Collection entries
#####

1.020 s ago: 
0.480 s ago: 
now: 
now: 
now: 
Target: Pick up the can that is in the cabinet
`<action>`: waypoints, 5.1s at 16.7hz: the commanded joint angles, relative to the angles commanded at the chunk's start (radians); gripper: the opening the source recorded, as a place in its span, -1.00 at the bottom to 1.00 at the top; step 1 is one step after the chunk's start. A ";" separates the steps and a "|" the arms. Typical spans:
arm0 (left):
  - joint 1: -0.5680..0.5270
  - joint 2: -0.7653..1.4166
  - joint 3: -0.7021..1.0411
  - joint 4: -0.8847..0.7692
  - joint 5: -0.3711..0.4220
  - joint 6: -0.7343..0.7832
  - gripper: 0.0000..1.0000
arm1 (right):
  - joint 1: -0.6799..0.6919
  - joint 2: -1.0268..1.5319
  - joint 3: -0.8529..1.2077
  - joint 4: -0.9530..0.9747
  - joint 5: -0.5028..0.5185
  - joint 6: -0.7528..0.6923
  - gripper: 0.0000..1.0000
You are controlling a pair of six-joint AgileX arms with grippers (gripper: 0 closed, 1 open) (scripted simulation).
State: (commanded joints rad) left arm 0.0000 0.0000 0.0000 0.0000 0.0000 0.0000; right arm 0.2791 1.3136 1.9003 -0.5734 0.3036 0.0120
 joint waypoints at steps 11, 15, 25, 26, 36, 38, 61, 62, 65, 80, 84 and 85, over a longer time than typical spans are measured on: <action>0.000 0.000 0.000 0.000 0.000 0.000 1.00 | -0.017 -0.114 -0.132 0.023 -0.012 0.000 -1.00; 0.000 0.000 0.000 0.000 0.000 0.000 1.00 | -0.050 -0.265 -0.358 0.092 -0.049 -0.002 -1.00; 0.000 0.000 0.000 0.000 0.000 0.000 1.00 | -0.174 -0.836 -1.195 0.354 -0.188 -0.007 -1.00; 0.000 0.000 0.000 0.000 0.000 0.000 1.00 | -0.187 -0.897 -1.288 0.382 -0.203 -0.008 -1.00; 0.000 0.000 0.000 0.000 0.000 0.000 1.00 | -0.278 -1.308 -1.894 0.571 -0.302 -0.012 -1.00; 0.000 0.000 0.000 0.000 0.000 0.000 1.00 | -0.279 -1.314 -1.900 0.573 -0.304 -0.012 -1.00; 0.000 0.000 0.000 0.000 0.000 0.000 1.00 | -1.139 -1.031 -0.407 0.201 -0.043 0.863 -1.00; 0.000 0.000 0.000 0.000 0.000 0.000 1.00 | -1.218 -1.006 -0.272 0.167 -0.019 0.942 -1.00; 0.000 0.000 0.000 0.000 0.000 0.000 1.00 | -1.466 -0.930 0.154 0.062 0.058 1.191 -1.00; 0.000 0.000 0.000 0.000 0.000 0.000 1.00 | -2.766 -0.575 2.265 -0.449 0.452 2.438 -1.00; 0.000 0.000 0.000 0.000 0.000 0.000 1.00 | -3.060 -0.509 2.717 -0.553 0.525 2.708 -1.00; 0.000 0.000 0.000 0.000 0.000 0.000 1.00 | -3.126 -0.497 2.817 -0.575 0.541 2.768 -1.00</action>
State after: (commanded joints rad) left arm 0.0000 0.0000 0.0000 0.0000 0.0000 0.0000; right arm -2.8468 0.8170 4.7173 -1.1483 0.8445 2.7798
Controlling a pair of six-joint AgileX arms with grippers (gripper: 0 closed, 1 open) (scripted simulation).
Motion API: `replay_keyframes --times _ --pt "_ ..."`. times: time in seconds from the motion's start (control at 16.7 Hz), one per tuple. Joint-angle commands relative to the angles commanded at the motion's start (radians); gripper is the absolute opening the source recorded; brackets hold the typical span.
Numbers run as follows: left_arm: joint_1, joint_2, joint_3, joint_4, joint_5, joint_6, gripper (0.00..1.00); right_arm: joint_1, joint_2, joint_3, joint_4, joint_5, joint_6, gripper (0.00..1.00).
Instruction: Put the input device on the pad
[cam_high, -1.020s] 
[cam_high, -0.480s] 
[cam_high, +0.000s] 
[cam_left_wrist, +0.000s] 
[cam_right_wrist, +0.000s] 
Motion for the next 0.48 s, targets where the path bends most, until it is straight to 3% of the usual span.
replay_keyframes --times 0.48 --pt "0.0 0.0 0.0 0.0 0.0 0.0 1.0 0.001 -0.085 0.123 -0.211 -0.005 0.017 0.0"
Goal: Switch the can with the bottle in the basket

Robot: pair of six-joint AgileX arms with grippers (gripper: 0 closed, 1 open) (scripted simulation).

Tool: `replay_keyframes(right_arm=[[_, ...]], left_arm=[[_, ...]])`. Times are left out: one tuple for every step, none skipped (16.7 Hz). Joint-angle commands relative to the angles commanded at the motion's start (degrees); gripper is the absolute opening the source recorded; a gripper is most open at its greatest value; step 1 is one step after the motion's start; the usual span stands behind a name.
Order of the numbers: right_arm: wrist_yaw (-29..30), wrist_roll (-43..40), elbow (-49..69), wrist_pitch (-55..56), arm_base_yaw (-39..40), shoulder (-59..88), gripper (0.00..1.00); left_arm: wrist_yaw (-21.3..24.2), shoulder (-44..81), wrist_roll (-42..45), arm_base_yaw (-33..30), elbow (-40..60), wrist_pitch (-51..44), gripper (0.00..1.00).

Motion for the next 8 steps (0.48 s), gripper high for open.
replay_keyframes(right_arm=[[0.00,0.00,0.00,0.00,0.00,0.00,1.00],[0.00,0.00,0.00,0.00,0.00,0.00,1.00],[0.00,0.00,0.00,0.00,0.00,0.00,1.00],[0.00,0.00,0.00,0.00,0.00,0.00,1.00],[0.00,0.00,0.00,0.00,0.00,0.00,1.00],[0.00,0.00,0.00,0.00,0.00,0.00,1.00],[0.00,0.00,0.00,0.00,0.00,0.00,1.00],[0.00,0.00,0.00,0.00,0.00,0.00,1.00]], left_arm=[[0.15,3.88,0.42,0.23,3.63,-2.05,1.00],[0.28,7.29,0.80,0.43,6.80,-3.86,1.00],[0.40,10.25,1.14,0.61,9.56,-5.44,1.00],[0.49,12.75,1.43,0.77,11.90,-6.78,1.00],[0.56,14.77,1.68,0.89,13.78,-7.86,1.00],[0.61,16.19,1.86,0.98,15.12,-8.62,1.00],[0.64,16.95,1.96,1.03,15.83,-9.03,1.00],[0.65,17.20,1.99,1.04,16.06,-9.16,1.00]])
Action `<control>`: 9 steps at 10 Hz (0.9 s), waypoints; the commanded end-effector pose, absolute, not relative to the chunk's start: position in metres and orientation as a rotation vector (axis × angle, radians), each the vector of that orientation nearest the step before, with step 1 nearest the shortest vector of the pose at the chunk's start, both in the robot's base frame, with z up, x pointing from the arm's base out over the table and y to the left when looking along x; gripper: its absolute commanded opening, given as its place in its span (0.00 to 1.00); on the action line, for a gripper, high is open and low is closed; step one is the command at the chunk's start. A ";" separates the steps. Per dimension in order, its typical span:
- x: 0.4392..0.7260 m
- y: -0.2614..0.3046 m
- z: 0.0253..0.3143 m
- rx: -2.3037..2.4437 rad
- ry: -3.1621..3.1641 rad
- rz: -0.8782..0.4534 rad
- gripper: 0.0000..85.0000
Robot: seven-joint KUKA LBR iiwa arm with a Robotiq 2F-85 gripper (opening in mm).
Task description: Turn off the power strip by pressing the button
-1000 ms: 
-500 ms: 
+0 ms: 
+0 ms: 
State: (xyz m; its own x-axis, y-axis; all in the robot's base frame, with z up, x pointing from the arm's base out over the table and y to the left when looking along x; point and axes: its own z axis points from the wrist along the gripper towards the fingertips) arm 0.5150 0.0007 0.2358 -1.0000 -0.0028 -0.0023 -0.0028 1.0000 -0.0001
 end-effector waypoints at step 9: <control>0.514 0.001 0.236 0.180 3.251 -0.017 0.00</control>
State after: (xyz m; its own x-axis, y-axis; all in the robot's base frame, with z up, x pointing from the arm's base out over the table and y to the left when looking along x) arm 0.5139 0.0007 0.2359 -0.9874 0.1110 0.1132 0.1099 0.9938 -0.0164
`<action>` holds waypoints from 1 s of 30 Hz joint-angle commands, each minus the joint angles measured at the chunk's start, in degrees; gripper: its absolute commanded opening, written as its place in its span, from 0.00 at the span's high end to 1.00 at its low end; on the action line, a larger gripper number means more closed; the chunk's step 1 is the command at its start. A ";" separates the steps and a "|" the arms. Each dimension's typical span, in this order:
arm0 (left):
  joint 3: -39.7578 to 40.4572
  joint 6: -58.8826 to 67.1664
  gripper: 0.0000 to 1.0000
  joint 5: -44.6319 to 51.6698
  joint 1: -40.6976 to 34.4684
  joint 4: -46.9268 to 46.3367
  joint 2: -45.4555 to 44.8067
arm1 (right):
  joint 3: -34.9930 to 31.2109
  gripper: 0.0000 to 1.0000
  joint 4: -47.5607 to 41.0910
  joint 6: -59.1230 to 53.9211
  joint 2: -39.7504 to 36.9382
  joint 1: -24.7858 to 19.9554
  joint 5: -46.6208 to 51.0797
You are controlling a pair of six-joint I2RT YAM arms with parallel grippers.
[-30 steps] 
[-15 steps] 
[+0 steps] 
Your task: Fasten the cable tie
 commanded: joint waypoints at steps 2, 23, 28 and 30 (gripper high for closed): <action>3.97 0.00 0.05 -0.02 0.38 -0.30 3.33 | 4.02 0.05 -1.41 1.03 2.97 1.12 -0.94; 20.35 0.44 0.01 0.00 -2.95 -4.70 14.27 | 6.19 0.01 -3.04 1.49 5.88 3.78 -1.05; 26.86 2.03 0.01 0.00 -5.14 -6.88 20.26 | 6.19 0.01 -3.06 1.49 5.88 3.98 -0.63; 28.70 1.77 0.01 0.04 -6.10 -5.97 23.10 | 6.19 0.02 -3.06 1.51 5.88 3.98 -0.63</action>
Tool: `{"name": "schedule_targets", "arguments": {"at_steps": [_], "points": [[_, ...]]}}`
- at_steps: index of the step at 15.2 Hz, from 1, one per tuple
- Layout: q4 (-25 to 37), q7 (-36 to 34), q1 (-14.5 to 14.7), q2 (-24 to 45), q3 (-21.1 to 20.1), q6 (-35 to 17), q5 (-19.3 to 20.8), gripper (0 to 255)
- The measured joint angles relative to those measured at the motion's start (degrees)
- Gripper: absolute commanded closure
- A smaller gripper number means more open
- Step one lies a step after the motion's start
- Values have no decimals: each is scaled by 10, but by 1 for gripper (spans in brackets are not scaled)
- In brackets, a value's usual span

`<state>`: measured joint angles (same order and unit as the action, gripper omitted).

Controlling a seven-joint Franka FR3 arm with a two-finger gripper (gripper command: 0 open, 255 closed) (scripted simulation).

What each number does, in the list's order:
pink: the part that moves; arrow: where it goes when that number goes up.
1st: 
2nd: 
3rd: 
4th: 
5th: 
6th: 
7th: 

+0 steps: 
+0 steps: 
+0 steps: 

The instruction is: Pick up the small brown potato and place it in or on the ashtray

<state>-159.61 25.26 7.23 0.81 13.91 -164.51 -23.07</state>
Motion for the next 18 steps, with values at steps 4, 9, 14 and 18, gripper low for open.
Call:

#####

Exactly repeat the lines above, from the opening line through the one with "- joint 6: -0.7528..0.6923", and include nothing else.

1.020 s ago: 
0.480 s ago: 
now: 
now: 
now: 
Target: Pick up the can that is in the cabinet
`<action>`: waypoints, 5.1s at 16.7hz: the commanded joint angles, relative to the angles commanded at the chunk's start (radians); gripper: the opening the source recorded, as a place in its span, -1.00 at the bottom to 1.00 at the top; step 1 is one step after the chunk's start. A ";" separates the steps and a "|" the arms. Typical spans:
arm0 (left):
  - joint 1: -0.5680..0.5270
  - joint 2: -0.7653..1.4166
  - joint 3: -0.7021..1.0411
  - joint 4: -0.8847..0.7692
  - joint 5: -0.3711..0.4220
  - joint 6: -0.7343..0.7832
  - gripper: 0.0000..1.0000
arm1 (right):
  - joint 1: -0.6799..0.6919
  - joint 2: -1.0268..1.5319
  - joint 3: -0.8529..1.2077
  - joint 4: -0.9530..0.9747
  - joint 5: -0.5028..0.5185
  - joint 6: -0.7528..0.6923

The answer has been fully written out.